* [WHAT YOU WILL DO] Find the line that contains "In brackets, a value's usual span" in the entries below. Output it and each later line exactly, and nothing else.

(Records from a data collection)
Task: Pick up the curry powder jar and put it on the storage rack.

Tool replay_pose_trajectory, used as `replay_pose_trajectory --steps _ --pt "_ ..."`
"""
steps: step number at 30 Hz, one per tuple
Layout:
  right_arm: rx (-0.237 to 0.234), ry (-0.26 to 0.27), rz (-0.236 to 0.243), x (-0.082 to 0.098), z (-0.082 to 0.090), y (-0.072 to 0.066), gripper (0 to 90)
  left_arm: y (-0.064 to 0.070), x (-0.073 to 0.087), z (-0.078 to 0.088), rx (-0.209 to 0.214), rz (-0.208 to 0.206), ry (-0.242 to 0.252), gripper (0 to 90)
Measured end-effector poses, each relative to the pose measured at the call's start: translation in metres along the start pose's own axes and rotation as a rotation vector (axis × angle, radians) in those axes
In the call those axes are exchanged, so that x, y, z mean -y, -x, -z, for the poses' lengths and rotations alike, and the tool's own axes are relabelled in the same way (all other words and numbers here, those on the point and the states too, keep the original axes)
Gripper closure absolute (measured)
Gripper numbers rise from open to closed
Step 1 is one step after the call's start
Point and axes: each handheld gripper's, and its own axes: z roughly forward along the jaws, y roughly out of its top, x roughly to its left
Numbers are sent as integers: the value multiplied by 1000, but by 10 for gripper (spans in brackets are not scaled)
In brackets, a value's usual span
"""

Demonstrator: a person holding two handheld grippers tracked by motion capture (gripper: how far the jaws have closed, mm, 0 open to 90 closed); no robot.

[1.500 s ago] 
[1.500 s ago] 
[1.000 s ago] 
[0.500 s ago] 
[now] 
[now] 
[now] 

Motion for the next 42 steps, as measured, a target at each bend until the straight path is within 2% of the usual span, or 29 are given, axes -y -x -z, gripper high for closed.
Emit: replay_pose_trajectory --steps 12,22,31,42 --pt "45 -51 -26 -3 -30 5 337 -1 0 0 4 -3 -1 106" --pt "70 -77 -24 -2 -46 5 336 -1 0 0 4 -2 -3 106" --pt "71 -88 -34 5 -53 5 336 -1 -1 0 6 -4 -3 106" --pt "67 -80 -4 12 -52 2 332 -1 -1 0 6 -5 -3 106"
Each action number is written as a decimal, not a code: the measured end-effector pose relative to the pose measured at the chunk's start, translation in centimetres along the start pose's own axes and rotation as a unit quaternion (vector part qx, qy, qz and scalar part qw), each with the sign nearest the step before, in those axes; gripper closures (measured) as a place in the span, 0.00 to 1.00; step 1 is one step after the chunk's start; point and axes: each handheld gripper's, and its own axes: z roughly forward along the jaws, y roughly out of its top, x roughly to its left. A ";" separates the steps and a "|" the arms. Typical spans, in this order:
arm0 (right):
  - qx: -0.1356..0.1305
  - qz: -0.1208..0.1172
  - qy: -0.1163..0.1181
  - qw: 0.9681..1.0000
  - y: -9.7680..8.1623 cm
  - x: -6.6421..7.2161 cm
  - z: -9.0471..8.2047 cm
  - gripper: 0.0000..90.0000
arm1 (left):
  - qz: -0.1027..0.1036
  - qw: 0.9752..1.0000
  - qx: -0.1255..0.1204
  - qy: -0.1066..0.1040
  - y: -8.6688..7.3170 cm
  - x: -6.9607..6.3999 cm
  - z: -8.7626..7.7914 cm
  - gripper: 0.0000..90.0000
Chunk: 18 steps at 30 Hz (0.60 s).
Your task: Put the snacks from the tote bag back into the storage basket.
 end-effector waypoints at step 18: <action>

* [SOLUTION TO THIS EXERCISE]
In brackets, a value's usual span
"""

Demonstrator: a person holding two handheld grippers tracked by motion capture (gripper: how far the jaws have closed, mm, 0 open to 90 closed); no robot.

[1.500 s ago] 
[1.500 s ago] 
[1.000 s ago] 
[0.500 s ago] 
[now] 
[now] 
[now] 

Motion for the next 42 steps, as measured, a target at each bend until the straight path is within 2% of the usual span, or 29 are given, axes -y -x -z, gripper high for closed.
Emit: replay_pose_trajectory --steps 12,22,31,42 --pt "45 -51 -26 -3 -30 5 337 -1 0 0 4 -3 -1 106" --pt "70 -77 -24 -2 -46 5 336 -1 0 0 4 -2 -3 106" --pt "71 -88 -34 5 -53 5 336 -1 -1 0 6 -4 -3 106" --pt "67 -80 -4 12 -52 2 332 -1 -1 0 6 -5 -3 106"
Each action number is written as a decimal, not a code: the measured end-effector pose relative to the pose measured at the chunk's start, translation in centimetres along the start pose's own axes and rotation as a unit quaternion (vector part qx, qy, qz and scalar part qw), each with the sign nearest the step before, in those axes; gripper closures (measured) as a place in the span, 0.00 to 1.00; step 1 is one step after the chunk's start; point and axes: each handheld gripper's, and its own axes: z roughly forward along the jaws, y roughly out of its top, x roughly to its left. A ";" separates the steps and a "|" the arms. Typical spans, in this order:
arm0 (right):
  - qx: -0.1356..0.1305
  - qz: -0.1208..0.1172
  - qy: -0.1163..0.1181
  - qw: 0.9681..1.0000
  - y: -9.7680..8.1623 cm
  - x: -6.6421..7.2161 cm
  - z: -9.0471..8.2047 cm
  - gripper: 0.0000..90.0000
arm1 (left):
  - qz: -0.1027..0.1036
  - qw: 0.9752..1.0000
  - qx: -0.1255..0.1204
  - qy: -0.1066..0.1040
  - y: -8.6688..7.3170 cm
  - x: -6.9607..6.3999 cm
  - z: -8.7626..7.7914 cm
  - gripper: 0.0000..90.0000
Chunk: 18 steps at 30 Hz (0.60 s).
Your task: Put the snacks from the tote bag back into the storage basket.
 end-effector waypoints at step 18: <action>

Nothing else remains for this exercise.